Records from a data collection
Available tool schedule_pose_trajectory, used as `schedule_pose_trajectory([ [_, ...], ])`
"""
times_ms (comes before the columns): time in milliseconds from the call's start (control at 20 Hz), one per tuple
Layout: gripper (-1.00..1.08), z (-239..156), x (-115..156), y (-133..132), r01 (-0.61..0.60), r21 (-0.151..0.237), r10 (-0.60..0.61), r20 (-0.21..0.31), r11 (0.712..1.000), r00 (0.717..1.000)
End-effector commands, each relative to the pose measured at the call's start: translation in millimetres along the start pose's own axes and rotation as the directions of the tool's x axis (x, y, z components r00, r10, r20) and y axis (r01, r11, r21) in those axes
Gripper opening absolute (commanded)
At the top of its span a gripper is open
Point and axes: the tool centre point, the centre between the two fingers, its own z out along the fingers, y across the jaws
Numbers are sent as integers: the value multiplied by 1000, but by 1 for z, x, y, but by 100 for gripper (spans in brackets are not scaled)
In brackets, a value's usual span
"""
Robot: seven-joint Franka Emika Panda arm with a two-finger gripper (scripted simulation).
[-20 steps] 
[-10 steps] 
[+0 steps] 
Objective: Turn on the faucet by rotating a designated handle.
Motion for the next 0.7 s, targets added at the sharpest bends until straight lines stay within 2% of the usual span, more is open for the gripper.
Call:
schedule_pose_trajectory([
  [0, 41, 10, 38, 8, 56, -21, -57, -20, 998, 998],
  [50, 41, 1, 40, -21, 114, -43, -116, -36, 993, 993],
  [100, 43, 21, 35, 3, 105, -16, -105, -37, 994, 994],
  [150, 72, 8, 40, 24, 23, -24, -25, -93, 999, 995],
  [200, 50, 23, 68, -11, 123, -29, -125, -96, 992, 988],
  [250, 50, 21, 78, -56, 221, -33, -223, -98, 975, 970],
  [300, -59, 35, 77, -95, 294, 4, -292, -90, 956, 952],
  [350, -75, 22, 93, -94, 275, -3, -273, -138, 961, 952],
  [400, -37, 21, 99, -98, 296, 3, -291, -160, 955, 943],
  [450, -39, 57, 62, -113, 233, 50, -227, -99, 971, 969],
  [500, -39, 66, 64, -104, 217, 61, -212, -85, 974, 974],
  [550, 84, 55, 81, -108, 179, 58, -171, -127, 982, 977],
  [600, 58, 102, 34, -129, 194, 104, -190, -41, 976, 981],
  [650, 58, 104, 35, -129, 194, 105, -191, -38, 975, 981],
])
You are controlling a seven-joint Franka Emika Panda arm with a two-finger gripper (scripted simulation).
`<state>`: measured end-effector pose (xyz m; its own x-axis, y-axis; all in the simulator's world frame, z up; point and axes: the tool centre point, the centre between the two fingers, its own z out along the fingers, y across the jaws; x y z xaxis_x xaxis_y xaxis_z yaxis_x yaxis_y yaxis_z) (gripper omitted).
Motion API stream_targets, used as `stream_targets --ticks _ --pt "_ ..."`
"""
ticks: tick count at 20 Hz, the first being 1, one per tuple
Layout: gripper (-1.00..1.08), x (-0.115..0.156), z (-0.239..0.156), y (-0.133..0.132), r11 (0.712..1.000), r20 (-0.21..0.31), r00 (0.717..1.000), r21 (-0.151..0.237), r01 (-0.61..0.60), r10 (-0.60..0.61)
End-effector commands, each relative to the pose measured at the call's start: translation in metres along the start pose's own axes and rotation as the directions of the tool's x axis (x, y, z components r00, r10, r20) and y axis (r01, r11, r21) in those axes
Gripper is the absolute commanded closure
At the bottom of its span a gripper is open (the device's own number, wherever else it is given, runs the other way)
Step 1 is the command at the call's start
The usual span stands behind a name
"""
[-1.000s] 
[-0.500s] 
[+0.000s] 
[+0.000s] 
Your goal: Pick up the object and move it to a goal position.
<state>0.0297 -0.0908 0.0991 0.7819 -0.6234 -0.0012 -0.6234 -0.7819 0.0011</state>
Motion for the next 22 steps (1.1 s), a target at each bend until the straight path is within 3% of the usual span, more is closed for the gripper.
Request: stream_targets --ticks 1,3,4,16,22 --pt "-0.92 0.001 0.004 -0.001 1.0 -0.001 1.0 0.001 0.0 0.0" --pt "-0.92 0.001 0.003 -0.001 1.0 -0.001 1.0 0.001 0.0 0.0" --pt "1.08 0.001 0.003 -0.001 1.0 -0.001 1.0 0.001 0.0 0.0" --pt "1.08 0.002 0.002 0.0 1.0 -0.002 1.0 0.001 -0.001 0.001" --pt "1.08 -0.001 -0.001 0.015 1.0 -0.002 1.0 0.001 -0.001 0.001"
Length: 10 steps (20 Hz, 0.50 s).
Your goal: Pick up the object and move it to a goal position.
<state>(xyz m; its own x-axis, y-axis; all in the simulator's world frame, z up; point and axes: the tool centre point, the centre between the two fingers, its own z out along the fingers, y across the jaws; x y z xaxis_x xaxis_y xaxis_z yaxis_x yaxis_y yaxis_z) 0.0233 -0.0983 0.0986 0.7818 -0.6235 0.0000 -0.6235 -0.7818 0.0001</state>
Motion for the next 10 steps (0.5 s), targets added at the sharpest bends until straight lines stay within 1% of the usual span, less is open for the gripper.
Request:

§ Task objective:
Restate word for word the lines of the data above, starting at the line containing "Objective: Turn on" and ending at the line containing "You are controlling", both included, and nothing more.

§ Finished exercise:
Objective: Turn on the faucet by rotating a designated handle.
Motion for the next 0.7 s, targets added at the sharpest bends until straight lines stay within 2% of the usual span, more is open for the gripper.
Call:
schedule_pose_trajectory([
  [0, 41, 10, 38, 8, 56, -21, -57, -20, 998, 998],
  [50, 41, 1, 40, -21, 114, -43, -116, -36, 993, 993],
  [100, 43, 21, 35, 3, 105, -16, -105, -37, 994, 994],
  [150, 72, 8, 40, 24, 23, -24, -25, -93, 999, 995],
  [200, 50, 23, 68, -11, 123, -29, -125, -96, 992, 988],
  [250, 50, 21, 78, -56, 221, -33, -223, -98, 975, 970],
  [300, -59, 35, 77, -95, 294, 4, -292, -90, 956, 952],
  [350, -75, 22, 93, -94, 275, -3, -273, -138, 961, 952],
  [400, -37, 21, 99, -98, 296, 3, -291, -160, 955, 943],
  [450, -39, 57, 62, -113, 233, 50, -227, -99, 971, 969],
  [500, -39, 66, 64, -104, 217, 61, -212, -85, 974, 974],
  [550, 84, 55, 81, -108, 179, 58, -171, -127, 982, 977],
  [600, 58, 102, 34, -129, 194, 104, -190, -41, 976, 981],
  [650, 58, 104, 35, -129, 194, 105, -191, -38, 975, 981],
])
You are controlling a seven-joint Franka Emika Panda arm with a two-finger gripper (scripted simulation).

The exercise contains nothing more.